Objective: In clinical trials, the combination of bortezomib, thalidomide, and dexamethasone (VTD) has shown excellent results as induction treatment in patients with multiple myeloma. However, “real-life” data in unselected Caucasian patients are lacking.

Methods: We retrospectively analyzed 41 patients treated with VTD between 2005 and 2014. 

Results: Post induction, the overall response rate was 78%, with ≥very good partial response (≥VGPR) in 54% and near complete/complete responses (nCR/CR) in 17% of the patients  respectively. For patients proceeding to autologous stem cell transplantation (ASCT), post-transplant rates were 96% ≥VGPR and 48% nCR/CR. Median progression free survival (PFS) was 24 months and the estimated 1-year and 2-year overall survival (OS) rates were 95% and 76%, respectively. Subgroup analyses revealed significantly longer OS and PFS in patients with a ≥VGPR as first response status compared to those with a <VGPR [OS 44 vs. 25 months (p=0.036); PFS 29.5 vs. 16 months (p=0.011)], as well as in patients who underwent ASCT compared to not transplanted patients [OS 41 vs. 23.5 months (p=0.002); PFS 28 vs. 23 months (p=0.003)]. In 6 patients (15%) therapy was switched to another regimen due to lack of response (<PR, n=4), cardiac decompensation (n=1) or prolonged neutropenia (n=1). Non-hematological grade III/IV toxicities were peripheral neuropathy (2%), infections (7%), herpes zoster (5%), and thromboembolic events (2%). Dose reductions of thalidomide and/or bortezomib were necessary in 24% of the patients because of peripheral neuropathy.
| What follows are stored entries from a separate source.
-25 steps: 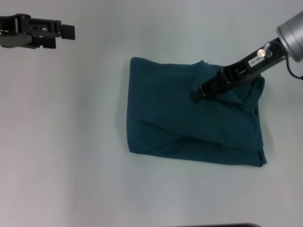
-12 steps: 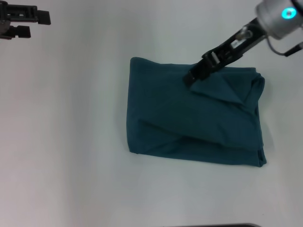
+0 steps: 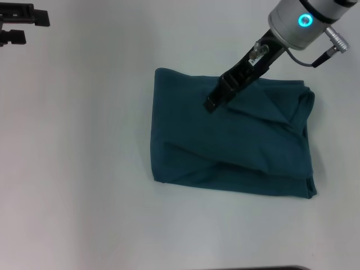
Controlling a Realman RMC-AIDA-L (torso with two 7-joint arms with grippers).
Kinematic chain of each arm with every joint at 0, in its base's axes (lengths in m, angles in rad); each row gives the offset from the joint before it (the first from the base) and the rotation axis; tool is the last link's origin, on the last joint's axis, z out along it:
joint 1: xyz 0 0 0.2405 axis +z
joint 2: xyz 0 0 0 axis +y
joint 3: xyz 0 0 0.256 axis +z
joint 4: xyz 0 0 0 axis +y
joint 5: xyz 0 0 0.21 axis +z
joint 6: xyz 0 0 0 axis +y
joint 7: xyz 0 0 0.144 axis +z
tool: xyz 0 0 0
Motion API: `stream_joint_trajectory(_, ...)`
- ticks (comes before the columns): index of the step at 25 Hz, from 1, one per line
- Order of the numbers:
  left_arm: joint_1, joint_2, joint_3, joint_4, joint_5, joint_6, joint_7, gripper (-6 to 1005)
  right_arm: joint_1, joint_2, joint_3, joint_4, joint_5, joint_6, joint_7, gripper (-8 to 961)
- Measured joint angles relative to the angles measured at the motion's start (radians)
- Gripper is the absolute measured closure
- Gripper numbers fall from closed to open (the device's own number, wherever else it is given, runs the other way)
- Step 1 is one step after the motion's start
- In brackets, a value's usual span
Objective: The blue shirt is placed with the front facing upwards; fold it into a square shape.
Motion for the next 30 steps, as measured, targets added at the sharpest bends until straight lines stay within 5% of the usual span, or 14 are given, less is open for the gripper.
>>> stream_joint_trajectory(30,0.008,0.003,-0.022,0.000,0.026,-0.009,-0.005,125,-0.017,-0.008,-0.098,0.025,-0.064,0.046,0.086,374)
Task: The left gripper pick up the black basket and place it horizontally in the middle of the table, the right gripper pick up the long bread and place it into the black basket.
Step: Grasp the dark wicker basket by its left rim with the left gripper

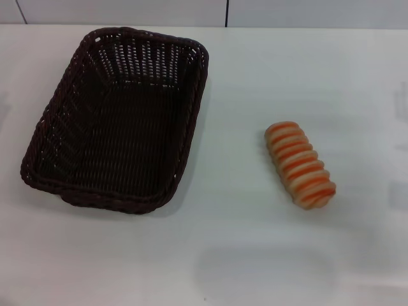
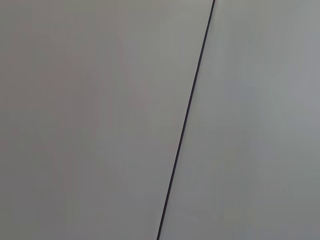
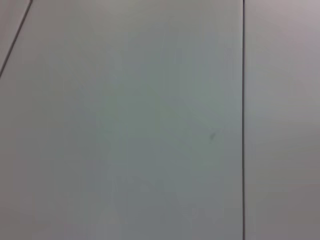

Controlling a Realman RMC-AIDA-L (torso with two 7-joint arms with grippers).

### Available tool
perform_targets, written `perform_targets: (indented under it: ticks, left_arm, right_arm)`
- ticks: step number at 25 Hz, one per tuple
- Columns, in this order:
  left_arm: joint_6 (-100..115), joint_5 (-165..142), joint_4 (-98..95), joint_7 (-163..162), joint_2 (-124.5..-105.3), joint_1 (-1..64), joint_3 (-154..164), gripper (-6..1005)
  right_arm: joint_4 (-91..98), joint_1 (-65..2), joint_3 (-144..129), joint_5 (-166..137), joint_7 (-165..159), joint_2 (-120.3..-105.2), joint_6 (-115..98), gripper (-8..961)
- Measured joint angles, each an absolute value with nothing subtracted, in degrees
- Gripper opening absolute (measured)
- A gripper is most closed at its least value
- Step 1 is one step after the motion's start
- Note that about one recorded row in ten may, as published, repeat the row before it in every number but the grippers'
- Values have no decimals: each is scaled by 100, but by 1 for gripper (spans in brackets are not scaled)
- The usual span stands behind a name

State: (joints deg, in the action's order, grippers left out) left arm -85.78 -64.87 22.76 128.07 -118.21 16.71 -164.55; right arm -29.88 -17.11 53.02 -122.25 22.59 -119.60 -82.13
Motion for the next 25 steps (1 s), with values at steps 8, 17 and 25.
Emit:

Conclusion: The VTD regimen was found to be a highly effective and well tolerated induction regimen for multiple myeloma patients outside clinical trials.

Keywords

VTD; ASCT; Multiple myeloma; Induction therapy; Toxicity

Introduction

The implementation of novel drugs, such as bortezomib, thalidomide, and lenalidomide into induction regimens before high-dose melphalan treatment (HDT) and autologous hematopoietic stem cell transplantation (ASCT) has improved the survival of patients with multiple myeloma (MM) [1,2]. The three drug combination of bortezomib, thalidomide and dexamethasone (VTD) has shown particularly high response rates, as well as the potential to even achieve deep molecular remissions, and does not impair the mobilization and collection of hematopoietic stem cells [3,4]. The aim of this retrospective single center study was to evaluate the efficacy and toxicity of VTD as an induction therapy for MM outside a clinical trial in Caucasian patients.

Patients and Methods

Between October 2005 and June 2014, 41 adult patients aged between 35 and 77 years, identified by a search in the local database fraction of the Austrian Myeloma Registry, with symptomatic MM requiring treatment according to the International Myeloma Working Group (IMWG) criteria [5], received induction therapy with VTD, consisting of bortezomib 1.3 mg/m² intravenously on days 1, 4, 8, and 11, oral dexamethasone 40 mg on days 1, 2, 4, 5, 8, 9, 11 and 12, and oral thalidomide 100 mg daily in the evening.

All patients received low-molecular weight heparin and oral antiviral prophylaxis. After three to four cycles of VTD, peripheral blood progenitor cells (PBPC) were harvested after priming with G-CSF 2 x 10 µg/kg over five days in patients scheduled for high-dose therapy (mean of collected stem cells 7.22 x 106/kg bodyweight) without additional chemotherapy. Thalidomide was omitted in the last cycle before PBPC mobilization to optimize stem cell yield [6]. For these patients consolidation treatment consisted of 200 mg/m2 melphalan followed by reinfusion of PBPC. Routinely, no further anti-myeloma treatment was given. Transplant ineligible patients received VTD if a rapid response was required, e.g. due to renal insufficiency.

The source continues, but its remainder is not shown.